Yes, I know it’s Tuesday and not Saturday. But Saturday I was preoccupied wondering how he (Jonah) eats and breathes, and other science facts. And then Monday I was recouping from the weekend of laughing my ass off. So today’s going to be a bit of a catch-up day. Anyway, let’s get to it.
Today we have: Phara-Oh-Oh!, Res Publica: 2230AD, Quests of Valeria, Vinhos Deluxe Edition, Mess Machine, Tokaido App, T.I.M.E Stories: Expedition: Endurance, and Harry Potter Hogwarts Battle.
Board Game Quest:
Robbers raided pharaoh Anopheles grave long ago and stole the treasures buried with him, including his precious scarab beetles. Since that time, the mummy of Anopheles has been roaming the halls of the pyramid scaring away anyone who dares enter.
You take the role of a courageous hero, looking to break the curse of Anopheles. In order to do so, players will need to enter the pyramid and find enough scarab beetles to break the curse. While the pyramid is old, one trap is still functional.

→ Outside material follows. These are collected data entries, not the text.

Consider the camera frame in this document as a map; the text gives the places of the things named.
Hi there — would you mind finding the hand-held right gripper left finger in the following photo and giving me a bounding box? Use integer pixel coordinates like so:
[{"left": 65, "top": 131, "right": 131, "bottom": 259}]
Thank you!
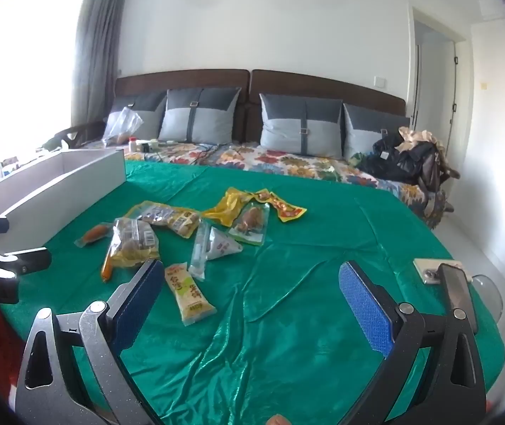
[{"left": 15, "top": 259, "right": 165, "bottom": 425}]

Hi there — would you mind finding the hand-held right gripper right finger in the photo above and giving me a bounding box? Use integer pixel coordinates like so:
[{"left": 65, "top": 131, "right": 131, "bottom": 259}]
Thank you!
[{"left": 339, "top": 261, "right": 488, "bottom": 425}]

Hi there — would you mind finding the clear bag of round snacks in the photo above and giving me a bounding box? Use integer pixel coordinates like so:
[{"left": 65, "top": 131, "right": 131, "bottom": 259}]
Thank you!
[{"left": 108, "top": 217, "right": 161, "bottom": 269}]

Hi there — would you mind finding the long white box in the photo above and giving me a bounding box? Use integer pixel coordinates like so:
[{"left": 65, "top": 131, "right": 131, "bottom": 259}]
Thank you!
[{"left": 0, "top": 147, "right": 127, "bottom": 251}]

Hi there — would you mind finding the white triangular snack packet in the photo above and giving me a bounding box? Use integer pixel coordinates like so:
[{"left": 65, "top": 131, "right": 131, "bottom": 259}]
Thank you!
[{"left": 206, "top": 226, "right": 244, "bottom": 263}]

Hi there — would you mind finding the yellow cake packet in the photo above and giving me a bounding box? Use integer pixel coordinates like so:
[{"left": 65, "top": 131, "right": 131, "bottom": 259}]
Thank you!
[{"left": 164, "top": 262, "right": 218, "bottom": 325}]

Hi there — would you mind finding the long orange sausage stick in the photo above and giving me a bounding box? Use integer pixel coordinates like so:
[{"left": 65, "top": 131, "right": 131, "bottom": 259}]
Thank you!
[{"left": 101, "top": 239, "right": 117, "bottom": 282}]

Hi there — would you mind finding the short orange sausage packet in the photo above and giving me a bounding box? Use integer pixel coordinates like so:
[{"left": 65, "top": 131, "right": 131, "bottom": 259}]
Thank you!
[{"left": 74, "top": 223, "right": 114, "bottom": 249}]

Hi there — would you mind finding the white flat pad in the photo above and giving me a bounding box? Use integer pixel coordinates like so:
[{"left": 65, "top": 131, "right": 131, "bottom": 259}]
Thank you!
[{"left": 413, "top": 257, "right": 473, "bottom": 285}]

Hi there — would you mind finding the clear narrow snack packet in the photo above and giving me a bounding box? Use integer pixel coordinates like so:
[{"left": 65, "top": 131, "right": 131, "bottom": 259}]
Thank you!
[{"left": 187, "top": 221, "right": 214, "bottom": 281}]

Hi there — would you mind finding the black smartphone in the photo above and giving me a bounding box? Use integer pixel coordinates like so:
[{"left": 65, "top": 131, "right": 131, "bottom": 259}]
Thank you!
[{"left": 437, "top": 263, "right": 480, "bottom": 335}]

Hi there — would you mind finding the yellow peanut packet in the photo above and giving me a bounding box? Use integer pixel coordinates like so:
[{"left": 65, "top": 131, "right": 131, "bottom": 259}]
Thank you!
[{"left": 123, "top": 201, "right": 201, "bottom": 238}]

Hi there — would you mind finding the clear glass lid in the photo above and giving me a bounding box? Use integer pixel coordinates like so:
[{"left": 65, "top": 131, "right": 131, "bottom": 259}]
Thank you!
[{"left": 471, "top": 273, "right": 504, "bottom": 320}]

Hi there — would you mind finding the dark wooden chair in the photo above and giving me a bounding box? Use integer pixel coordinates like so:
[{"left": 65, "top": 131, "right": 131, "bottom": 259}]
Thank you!
[{"left": 41, "top": 121, "right": 108, "bottom": 150}]

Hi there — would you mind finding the red and yellow snack packet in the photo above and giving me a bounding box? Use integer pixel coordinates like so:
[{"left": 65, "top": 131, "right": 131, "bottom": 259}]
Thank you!
[{"left": 252, "top": 189, "right": 308, "bottom": 223}]

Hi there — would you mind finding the plain yellow snack packet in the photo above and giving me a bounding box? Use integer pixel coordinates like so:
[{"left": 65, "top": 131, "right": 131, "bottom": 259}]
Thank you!
[{"left": 203, "top": 188, "right": 254, "bottom": 227}]

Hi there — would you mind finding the clear chicken leg packet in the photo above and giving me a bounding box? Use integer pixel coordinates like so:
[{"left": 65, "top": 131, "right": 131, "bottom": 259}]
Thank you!
[{"left": 228, "top": 203, "right": 271, "bottom": 247}]

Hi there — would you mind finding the black clothes pile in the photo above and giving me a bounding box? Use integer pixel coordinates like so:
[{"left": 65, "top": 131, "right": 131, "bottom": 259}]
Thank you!
[{"left": 357, "top": 136, "right": 434, "bottom": 183}]

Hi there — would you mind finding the brown handbag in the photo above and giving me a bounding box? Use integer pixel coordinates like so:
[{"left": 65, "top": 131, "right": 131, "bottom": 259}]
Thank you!
[{"left": 415, "top": 142, "right": 462, "bottom": 215}]

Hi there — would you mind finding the clear plastic bag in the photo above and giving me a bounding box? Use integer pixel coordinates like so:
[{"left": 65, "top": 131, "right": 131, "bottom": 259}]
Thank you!
[{"left": 101, "top": 106, "right": 144, "bottom": 147}]

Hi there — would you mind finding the floral bed sheet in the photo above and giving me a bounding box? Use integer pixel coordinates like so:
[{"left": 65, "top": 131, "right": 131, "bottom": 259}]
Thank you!
[{"left": 79, "top": 138, "right": 449, "bottom": 231}]

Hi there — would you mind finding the grey two-tone pillow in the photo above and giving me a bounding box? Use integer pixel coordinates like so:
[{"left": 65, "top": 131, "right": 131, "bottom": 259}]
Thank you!
[
  {"left": 158, "top": 87, "right": 242, "bottom": 145},
  {"left": 105, "top": 91, "right": 167, "bottom": 141},
  {"left": 258, "top": 93, "right": 344, "bottom": 159},
  {"left": 343, "top": 103, "right": 411, "bottom": 165}
]

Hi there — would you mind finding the beige crumpled cloth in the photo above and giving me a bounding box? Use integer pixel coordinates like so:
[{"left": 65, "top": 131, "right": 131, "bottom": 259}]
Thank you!
[{"left": 398, "top": 126, "right": 448, "bottom": 153}]

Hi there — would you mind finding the grey curtain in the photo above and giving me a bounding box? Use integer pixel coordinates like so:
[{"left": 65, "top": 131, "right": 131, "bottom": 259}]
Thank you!
[{"left": 71, "top": 0, "right": 128, "bottom": 130}]

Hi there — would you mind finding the white door frame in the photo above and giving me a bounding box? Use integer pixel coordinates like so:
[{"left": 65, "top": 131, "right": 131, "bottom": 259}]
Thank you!
[{"left": 406, "top": 6, "right": 473, "bottom": 145}]

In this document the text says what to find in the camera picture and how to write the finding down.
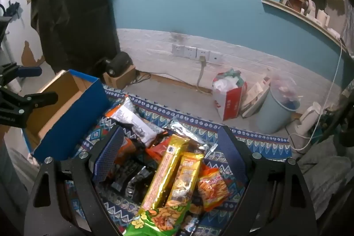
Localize white door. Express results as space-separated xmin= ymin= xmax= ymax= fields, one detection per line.
xmin=0 ymin=0 xmax=47 ymax=93

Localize blue patterned mat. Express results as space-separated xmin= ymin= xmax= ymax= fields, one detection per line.
xmin=66 ymin=85 xmax=292 ymax=236

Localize white tape roll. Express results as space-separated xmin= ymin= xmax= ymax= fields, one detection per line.
xmin=300 ymin=0 xmax=317 ymax=18

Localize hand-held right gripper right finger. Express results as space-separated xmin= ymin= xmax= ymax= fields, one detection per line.
xmin=217 ymin=125 xmax=317 ymax=236

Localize wooden wall shelf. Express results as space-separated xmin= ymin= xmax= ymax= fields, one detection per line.
xmin=260 ymin=0 xmax=354 ymax=57

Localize black folded umbrella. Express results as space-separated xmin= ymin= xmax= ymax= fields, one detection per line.
xmin=7 ymin=1 xmax=21 ymax=18

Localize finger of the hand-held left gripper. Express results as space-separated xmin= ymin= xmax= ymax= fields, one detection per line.
xmin=0 ymin=62 xmax=42 ymax=88
xmin=11 ymin=92 xmax=59 ymax=115

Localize black cloth cover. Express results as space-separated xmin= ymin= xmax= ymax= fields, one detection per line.
xmin=30 ymin=0 xmax=121 ymax=79

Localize small gold snack packet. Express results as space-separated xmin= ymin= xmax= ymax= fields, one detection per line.
xmin=163 ymin=152 xmax=205 ymax=225

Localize orange brown snack packet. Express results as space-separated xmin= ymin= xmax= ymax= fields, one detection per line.
xmin=115 ymin=136 xmax=147 ymax=167

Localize light blue trash bin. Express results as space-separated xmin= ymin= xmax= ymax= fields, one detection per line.
xmin=254 ymin=78 xmax=302 ymax=135

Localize dark snack packet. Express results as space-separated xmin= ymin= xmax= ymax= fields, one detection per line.
xmin=180 ymin=197 xmax=205 ymax=234

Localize small brown cardboard box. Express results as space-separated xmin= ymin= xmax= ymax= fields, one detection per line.
xmin=103 ymin=65 xmax=137 ymax=90

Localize grey cloth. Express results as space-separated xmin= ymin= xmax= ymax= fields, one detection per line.
xmin=300 ymin=136 xmax=354 ymax=221

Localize flat cardboard sheets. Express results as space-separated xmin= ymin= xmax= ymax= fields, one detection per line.
xmin=240 ymin=77 xmax=271 ymax=118

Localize blue cardboard box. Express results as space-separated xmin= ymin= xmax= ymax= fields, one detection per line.
xmin=23 ymin=69 xmax=110 ymax=163

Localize black cable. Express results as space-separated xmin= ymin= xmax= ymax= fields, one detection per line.
xmin=129 ymin=71 xmax=151 ymax=86

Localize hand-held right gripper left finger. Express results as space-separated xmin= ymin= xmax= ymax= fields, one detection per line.
xmin=23 ymin=125 xmax=125 ymax=236

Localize grey plug cable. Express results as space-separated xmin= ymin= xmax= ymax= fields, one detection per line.
xmin=196 ymin=56 xmax=206 ymax=91

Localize red white paper bag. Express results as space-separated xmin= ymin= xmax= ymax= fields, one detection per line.
xmin=212 ymin=69 xmax=247 ymax=122

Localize long gold green snack packet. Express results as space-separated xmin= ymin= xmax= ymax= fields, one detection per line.
xmin=123 ymin=134 xmax=191 ymax=236

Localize white electric kettle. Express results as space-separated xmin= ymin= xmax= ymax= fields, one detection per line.
xmin=297 ymin=102 xmax=323 ymax=138

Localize white cup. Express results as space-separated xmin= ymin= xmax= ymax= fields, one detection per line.
xmin=317 ymin=9 xmax=329 ymax=28

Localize thin white cable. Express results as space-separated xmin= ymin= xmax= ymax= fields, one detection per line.
xmin=288 ymin=29 xmax=349 ymax=153

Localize silver snack packet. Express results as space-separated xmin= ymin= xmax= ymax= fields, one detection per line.
xmin=163 ymin=117 xmax=219 ymax=159

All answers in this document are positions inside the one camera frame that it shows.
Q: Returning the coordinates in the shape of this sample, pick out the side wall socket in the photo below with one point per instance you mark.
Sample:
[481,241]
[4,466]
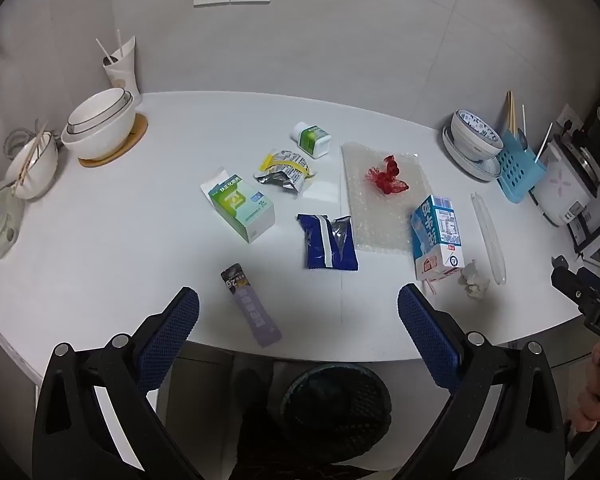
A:
[570,120]

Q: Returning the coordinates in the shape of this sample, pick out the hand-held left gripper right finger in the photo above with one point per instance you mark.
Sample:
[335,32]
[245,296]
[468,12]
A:
[427,332]

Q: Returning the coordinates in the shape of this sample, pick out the silver yellow wrapper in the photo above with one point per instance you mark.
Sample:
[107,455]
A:
[285,170]

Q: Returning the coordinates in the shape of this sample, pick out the person's right hand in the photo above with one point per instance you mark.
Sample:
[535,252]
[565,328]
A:
[590,405]

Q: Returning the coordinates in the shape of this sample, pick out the blue patterned bowl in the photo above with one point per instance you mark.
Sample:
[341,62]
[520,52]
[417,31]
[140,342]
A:
[475,135]

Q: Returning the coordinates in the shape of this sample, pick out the white flowered rice cooker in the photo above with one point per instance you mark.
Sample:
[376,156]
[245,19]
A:
[565,185]

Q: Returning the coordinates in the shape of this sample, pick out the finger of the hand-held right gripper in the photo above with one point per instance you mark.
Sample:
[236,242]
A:
[570,282]
[595,280]

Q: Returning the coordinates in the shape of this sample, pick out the large white bowl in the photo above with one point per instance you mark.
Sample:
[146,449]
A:
[100,142]

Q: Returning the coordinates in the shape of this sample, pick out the white tissue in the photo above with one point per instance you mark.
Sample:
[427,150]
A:
[474,281]

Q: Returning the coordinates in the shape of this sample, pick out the white black box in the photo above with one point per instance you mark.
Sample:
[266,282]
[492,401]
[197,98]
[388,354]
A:
[592,240]

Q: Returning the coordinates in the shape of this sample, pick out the blue snack packet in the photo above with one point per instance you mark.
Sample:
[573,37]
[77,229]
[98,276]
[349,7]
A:
[325,245]

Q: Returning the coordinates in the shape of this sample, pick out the clear plastic tube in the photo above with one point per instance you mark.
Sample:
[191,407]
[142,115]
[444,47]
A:
[490,240]

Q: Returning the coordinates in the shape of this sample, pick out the red plastic net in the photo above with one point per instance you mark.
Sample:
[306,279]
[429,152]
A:
[387,177]

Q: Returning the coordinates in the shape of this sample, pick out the blue utensil holder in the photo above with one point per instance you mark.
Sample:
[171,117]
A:
[520,175]

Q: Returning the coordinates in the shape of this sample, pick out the blue white milk carton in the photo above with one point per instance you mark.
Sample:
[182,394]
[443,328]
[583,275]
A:
[437,240]

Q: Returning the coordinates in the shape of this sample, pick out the white bowl with chopsticks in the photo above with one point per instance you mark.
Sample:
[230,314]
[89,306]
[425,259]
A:
[37,172]

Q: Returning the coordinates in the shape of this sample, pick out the black mesh trash bin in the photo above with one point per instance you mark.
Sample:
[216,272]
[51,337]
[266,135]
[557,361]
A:
[335,410]

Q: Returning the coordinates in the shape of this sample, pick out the grey cabinet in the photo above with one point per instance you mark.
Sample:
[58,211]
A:
[5,375]

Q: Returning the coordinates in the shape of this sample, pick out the long white straw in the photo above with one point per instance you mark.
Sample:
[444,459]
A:
[544,142]

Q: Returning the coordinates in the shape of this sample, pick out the bamboo chopsticks bundle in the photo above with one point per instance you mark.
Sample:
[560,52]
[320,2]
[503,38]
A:
[510,112]

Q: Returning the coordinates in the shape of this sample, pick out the green white medicine box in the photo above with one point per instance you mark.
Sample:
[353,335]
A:
[240,207]

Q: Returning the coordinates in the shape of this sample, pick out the blue patterned plate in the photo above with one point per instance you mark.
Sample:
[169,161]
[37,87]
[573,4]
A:
[472,167]

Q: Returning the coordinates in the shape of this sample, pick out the purple sachet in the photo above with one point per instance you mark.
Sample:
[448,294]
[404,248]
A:
[252,307]

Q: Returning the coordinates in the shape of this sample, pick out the bubble wrap sheet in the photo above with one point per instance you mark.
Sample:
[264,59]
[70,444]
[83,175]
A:
[380,220]

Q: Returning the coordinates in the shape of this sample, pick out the white bowl dark rim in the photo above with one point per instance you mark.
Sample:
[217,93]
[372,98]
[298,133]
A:
[100,110]

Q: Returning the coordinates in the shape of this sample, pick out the wooden chopsticks pair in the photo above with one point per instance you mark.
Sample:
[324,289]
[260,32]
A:
[30,155]

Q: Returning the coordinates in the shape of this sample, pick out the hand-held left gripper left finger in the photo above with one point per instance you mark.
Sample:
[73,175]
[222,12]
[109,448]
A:
[172,340]

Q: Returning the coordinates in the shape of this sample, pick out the white green medicine bottle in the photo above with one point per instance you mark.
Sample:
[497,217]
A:
[312,141]

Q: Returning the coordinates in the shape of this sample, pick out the white flared cup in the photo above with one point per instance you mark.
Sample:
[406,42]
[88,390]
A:
[125,77]

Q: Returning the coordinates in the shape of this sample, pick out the metal spoon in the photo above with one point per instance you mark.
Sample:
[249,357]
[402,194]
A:
[521,139]

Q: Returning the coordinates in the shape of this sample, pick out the wooden coaster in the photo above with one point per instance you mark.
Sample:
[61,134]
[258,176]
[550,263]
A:
[130,145]

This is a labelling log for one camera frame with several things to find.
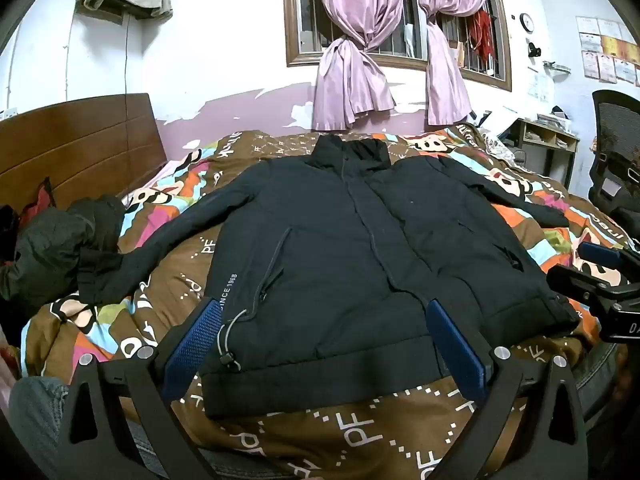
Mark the pink curtain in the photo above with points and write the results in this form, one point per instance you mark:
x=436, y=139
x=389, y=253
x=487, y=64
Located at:
x=445, y=60
x=350, y=35

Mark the round wall clock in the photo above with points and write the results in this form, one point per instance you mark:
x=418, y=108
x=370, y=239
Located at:
x=526, y=21

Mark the black mesh office chair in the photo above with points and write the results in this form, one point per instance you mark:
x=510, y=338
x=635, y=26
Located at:
x=617, y=155

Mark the small wall shelf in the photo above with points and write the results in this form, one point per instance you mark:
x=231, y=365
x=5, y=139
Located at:
x=556, y=66

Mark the wooden side desk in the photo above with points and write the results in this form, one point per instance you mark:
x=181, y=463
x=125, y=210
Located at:
x=547, y=145

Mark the wall certificates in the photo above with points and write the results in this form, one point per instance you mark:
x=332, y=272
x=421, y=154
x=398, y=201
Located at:
x=607, y=52

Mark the wooden headboard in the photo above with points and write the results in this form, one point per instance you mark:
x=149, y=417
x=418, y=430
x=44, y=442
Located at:
x=85, y=145

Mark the person's jeans leg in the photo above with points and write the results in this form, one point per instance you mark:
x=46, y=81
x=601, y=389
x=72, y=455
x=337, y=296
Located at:
x=40, y=410

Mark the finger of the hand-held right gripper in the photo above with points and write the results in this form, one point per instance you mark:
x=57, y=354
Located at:
x=600, y=254
x=585, y=285

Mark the white wall calendar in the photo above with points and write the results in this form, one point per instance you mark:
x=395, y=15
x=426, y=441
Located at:
x=539, y=85

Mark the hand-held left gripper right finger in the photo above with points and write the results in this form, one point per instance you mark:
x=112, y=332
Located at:
x=457, y=345

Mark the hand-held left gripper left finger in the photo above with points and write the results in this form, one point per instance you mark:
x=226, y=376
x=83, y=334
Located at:
x=192, y=345

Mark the black padded jacket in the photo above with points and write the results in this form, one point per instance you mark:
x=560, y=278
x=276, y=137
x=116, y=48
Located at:
x=350, y=240

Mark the dark green jacket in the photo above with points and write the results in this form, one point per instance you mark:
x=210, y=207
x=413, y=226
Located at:
x=55, y=245

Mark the colourful printed blanket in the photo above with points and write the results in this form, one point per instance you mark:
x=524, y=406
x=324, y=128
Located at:
x=320, y=440

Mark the red cloth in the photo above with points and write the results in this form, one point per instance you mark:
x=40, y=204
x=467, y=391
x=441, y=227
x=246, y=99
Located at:
x=37, y=202

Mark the pink tied curtains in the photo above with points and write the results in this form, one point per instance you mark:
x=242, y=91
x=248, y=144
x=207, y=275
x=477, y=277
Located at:
x=400, y=35

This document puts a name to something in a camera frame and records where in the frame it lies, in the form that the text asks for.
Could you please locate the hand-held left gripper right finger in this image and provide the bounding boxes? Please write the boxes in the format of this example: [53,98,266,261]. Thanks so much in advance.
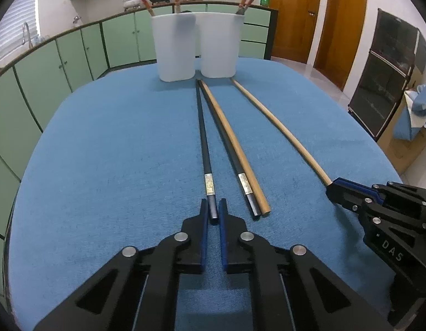
[217,199,395,331]

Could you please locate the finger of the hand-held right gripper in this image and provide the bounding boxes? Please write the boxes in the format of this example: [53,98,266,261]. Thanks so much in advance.
[325,181,426,232]
[332,177,426,208]

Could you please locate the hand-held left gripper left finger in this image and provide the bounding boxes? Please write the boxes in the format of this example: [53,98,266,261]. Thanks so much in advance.
[34,199,210,331]

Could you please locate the plain wooden chopstick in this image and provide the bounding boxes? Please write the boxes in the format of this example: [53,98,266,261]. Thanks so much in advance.
[230,79,334,187]
[198,79,271,215]

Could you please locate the black chopstick silver band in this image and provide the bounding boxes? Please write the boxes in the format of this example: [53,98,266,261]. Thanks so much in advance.
[201,83,262,219]

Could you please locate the black chopstick with gold band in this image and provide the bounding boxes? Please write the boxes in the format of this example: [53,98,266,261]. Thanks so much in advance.
[195,79,220,226]

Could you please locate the white plastic utensil holder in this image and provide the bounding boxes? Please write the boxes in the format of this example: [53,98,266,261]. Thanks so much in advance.
[151,13,197,82]
[195,11,245,78]

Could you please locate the cardboard box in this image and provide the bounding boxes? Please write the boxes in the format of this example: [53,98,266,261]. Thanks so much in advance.
[376,76,426,176]

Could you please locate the blue cloth white trim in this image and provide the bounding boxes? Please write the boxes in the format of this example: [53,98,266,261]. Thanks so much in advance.
[394,83,426,142]

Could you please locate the black glass-front cabinet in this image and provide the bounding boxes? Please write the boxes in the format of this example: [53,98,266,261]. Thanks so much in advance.
[347,7,426,142]

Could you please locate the blue felt table mat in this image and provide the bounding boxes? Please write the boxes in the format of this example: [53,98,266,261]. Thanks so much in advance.
[8,57,404,331]

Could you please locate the wooden door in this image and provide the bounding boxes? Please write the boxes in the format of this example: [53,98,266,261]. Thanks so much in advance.
[313,0,368,90]
[270,0,323,64]

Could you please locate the green base cabinets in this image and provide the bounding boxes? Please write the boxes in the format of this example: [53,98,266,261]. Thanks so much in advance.
[0,2,279,249]

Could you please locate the white window blind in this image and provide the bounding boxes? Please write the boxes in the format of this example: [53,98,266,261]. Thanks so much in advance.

Res Publica: 2230AD is a slightly modified and reskinned version of a much older game, Res Publica. Designed the Reiner Knizia, the original was set in ancient times, but now we’ve clearly progressed into the future and colonizing space.
Players will attempt to trade race and technology cards with each other to collect sets. Sets can be cashed in to complete missions or build useful buildings throughout the game. Each player has 4 missions and once one player has completed all of their missions, or the technology deck runs out, the player with the most points is the winner.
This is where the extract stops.